**Exercise:** Look through the records below for lines containing the string "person", and report how many there are, nothing else.
======== Exercise inputs
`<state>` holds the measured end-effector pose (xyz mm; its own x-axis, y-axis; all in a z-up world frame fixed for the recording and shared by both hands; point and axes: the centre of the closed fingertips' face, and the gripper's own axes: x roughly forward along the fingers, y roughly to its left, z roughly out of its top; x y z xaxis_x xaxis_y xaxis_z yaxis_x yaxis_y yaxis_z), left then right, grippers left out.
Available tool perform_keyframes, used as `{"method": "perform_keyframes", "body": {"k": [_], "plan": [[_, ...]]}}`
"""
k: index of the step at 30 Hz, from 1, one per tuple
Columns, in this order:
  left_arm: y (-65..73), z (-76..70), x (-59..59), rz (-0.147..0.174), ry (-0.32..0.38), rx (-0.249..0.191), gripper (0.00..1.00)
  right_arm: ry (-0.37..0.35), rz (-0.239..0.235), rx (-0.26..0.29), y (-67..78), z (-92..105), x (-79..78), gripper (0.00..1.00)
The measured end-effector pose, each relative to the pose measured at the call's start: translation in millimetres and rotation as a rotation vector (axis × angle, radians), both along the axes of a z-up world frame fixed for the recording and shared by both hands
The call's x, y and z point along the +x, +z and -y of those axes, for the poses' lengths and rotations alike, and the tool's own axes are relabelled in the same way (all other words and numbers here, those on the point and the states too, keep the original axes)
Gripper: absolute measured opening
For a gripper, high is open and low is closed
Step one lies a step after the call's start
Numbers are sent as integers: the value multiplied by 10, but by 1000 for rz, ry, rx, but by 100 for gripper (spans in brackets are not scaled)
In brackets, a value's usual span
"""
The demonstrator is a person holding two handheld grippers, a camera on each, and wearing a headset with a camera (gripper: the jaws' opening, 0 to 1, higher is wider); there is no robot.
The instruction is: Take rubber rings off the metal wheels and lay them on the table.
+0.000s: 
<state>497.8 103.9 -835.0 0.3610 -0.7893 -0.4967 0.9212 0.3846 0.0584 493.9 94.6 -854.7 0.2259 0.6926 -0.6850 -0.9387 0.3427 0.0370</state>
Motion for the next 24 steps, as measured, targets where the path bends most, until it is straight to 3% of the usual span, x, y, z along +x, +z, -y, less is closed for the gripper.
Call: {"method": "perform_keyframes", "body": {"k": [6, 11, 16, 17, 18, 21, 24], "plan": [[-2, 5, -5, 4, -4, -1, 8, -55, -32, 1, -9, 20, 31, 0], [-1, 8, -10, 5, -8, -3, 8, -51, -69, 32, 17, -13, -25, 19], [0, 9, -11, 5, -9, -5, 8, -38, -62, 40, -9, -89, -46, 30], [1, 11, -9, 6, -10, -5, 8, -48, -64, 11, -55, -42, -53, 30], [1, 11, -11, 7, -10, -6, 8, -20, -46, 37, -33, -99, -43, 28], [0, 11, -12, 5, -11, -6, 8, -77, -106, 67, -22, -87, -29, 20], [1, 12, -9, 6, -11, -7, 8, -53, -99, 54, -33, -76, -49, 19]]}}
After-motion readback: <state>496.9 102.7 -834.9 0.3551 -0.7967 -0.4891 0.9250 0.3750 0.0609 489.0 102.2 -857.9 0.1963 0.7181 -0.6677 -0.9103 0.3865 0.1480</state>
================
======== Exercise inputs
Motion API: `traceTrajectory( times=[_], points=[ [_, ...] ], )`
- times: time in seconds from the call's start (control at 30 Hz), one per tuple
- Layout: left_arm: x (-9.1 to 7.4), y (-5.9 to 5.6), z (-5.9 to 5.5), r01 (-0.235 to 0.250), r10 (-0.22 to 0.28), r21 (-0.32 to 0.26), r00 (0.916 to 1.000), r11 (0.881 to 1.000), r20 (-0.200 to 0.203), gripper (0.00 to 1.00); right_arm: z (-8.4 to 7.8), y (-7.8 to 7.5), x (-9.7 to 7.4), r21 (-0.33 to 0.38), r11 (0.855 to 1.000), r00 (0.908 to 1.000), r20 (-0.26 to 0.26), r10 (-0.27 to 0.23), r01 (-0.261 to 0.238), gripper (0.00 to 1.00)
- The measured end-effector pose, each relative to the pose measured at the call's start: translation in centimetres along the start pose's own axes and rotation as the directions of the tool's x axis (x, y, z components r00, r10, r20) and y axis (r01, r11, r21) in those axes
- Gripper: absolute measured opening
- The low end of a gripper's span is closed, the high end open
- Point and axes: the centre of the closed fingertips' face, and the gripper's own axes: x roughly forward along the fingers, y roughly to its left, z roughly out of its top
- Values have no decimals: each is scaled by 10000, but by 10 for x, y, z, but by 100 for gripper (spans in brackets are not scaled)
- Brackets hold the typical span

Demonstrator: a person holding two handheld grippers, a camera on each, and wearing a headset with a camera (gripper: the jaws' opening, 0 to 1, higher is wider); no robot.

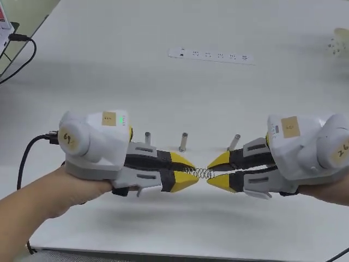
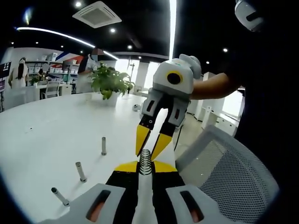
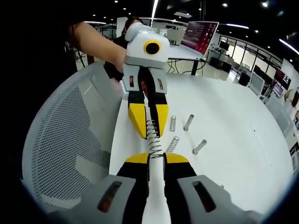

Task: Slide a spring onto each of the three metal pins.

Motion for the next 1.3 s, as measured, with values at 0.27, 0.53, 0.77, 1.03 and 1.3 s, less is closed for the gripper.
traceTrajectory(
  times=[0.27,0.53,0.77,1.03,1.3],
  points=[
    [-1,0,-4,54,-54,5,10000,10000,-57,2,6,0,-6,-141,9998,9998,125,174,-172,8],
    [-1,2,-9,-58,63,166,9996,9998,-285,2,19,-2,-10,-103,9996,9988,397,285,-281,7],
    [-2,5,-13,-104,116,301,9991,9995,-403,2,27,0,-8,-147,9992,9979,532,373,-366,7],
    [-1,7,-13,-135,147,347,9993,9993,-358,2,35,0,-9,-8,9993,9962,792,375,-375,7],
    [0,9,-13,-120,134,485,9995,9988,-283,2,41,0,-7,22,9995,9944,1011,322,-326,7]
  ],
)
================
**Solution:** 2